* _TASK OBJECTIVE_
Repeat the records below exactly, beginning at the first line and finishing with the line that contains "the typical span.".

** GIVEN DATA follows **

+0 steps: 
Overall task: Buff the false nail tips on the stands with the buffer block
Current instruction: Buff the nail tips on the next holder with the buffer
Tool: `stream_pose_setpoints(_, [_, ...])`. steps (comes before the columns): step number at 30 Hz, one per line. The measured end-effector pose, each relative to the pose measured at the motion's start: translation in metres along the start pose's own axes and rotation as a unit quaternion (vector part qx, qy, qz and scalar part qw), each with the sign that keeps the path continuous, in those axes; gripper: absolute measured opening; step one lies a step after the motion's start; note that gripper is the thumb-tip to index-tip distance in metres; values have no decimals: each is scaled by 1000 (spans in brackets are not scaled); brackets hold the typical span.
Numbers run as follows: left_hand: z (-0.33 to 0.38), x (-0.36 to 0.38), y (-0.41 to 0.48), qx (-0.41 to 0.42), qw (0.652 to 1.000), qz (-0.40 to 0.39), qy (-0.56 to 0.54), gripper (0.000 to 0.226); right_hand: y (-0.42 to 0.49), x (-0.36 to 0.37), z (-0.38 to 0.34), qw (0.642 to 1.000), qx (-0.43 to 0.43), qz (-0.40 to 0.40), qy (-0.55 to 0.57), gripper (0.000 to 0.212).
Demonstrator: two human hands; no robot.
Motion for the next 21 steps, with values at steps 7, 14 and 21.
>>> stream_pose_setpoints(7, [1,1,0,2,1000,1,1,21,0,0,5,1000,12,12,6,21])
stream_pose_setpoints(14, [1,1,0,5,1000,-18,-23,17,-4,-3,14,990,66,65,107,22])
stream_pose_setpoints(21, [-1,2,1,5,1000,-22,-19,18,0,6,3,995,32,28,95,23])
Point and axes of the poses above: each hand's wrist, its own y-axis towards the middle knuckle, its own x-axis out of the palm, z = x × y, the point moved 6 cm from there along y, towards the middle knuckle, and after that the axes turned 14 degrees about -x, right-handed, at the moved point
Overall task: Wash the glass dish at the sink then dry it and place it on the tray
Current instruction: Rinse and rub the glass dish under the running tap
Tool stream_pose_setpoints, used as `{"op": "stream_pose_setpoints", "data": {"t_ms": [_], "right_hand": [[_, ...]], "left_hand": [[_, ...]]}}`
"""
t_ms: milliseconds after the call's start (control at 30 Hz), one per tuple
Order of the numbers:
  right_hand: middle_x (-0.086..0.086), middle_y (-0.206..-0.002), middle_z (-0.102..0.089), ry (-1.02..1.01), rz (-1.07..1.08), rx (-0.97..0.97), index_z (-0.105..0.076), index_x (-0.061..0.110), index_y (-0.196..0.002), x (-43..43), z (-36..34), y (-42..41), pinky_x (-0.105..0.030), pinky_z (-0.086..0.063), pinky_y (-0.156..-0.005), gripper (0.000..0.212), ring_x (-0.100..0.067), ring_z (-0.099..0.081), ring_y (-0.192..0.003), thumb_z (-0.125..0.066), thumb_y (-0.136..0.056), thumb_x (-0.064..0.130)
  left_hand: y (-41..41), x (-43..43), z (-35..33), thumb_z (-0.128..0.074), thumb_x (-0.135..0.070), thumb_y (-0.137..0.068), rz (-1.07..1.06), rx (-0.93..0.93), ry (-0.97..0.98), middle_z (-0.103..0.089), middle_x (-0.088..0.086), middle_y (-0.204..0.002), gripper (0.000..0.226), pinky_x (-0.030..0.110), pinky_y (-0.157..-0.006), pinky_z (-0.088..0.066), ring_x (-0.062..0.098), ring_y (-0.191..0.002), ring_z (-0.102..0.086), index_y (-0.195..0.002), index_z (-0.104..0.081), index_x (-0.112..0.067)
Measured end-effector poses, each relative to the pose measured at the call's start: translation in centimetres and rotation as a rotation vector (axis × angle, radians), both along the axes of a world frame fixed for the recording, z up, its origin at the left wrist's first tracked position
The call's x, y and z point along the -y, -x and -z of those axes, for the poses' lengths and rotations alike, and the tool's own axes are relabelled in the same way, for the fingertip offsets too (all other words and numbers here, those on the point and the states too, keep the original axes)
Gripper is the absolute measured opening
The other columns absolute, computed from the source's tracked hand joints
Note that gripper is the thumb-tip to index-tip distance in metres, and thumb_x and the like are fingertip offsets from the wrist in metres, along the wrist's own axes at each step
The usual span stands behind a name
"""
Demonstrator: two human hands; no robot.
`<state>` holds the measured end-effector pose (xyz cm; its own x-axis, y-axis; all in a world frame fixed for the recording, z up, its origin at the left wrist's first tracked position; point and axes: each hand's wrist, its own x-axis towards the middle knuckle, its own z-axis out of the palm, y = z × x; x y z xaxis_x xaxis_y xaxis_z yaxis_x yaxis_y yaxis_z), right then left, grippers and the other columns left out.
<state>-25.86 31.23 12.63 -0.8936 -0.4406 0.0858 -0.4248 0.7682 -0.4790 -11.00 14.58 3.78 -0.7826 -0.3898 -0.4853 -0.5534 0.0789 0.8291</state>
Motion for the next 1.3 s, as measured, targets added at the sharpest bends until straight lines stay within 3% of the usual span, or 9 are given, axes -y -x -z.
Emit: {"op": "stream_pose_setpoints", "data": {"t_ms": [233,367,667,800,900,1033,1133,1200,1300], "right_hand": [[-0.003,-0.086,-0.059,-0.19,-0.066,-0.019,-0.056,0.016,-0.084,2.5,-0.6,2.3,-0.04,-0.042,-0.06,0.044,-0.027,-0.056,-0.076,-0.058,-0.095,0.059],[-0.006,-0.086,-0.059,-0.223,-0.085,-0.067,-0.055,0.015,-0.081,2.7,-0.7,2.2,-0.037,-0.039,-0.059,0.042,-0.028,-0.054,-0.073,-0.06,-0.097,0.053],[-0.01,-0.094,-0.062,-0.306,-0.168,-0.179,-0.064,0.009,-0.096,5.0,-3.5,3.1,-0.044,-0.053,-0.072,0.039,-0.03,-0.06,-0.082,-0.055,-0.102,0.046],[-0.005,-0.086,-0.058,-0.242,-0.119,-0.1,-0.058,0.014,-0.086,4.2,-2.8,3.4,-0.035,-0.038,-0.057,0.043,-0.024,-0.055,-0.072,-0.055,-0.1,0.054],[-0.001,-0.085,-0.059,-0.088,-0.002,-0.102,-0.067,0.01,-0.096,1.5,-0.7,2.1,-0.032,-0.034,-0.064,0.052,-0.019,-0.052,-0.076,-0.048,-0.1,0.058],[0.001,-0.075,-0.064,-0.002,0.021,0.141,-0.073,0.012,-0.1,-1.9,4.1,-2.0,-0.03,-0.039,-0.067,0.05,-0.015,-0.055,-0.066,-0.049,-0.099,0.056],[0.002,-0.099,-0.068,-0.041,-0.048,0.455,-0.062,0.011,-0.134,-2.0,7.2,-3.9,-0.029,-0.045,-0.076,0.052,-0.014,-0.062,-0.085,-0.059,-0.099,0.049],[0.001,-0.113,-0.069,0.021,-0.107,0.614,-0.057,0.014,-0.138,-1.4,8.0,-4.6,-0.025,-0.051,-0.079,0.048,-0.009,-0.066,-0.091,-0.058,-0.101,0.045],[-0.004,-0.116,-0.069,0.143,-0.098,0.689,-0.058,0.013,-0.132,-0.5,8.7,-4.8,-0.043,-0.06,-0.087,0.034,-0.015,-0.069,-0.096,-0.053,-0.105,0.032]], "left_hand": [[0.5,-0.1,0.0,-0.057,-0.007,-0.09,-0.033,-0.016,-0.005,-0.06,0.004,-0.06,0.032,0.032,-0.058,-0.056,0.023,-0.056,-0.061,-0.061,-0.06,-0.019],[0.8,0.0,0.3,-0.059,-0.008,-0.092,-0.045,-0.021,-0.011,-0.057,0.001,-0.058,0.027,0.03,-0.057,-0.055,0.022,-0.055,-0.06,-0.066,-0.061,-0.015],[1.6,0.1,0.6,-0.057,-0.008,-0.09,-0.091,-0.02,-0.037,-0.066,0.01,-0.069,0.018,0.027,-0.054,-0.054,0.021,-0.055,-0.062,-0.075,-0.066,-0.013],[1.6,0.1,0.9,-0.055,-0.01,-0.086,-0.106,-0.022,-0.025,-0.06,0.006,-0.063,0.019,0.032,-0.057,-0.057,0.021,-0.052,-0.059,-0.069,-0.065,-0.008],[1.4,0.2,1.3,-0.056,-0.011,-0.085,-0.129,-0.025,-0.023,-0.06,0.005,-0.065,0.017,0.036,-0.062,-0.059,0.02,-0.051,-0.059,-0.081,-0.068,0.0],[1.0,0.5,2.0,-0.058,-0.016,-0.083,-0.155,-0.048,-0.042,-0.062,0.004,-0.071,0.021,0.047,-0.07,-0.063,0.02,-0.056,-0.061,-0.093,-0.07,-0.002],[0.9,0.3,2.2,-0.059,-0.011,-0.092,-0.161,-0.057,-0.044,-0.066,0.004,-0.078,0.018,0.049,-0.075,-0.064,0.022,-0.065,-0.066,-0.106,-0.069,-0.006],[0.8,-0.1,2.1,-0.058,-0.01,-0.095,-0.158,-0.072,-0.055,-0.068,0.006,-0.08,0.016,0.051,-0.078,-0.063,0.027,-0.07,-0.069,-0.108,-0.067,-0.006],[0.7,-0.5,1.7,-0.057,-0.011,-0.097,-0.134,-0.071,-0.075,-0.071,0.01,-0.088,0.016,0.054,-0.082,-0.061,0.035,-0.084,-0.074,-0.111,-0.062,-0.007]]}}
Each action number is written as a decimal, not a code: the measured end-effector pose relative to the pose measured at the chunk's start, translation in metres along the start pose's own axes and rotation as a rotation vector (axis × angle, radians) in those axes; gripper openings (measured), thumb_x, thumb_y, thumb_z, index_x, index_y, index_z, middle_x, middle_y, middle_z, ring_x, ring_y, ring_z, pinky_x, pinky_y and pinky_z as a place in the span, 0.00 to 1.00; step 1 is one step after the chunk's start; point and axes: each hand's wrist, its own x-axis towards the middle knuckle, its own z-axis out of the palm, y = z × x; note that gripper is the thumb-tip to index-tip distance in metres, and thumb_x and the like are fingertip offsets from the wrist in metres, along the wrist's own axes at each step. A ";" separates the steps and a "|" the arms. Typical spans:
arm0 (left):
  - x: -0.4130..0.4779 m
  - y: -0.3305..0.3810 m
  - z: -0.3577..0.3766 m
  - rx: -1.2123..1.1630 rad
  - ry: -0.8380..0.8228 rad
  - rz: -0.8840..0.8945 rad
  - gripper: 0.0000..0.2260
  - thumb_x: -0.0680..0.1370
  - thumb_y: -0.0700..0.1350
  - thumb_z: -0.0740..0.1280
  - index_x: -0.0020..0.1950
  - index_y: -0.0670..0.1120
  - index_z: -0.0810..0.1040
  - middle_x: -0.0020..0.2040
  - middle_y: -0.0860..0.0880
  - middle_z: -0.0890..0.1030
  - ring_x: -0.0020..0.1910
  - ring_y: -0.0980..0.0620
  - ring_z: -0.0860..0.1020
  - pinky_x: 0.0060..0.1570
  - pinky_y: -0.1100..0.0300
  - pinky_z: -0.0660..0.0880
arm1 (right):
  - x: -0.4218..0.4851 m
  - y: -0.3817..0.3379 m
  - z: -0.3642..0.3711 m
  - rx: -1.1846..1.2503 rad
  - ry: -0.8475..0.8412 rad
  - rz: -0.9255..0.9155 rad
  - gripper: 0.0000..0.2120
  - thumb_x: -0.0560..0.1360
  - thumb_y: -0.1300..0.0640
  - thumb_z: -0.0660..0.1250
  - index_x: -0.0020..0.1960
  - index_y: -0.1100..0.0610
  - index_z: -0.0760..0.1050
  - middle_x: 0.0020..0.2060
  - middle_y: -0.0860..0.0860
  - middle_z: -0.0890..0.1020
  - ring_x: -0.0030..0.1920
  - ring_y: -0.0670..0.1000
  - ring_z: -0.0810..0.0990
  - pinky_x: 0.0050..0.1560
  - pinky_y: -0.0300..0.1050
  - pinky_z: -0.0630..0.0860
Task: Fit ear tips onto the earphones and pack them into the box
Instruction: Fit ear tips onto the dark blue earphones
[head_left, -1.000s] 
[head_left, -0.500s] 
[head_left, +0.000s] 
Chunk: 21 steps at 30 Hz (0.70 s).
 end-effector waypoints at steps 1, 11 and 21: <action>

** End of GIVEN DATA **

* _RESPONSE TO THE TASK_
+0 steps: 
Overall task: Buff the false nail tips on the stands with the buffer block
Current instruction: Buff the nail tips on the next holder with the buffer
Tool: `stream_pose_setpoints(_, [_, ...])`. steps (comes before the columns): step number at 30 Hz, one per line. The measured end-effector pose, each relative to the pose measured at the motion's start: translation in metres along the start pose's own axes and rotation as a unit quaternion (vector part qx, qy, qz and scalar part qw), each with the sign that keeps the path continuous, in those axes; gripper: absolute measured opening; step one lies a step after the motion's start; note that gripper is the thumb-tip to index-tip distance in metres; values have no decimals: each is scaled by 1000 (spans in brackets are not scaled); brackets hold the typical span.

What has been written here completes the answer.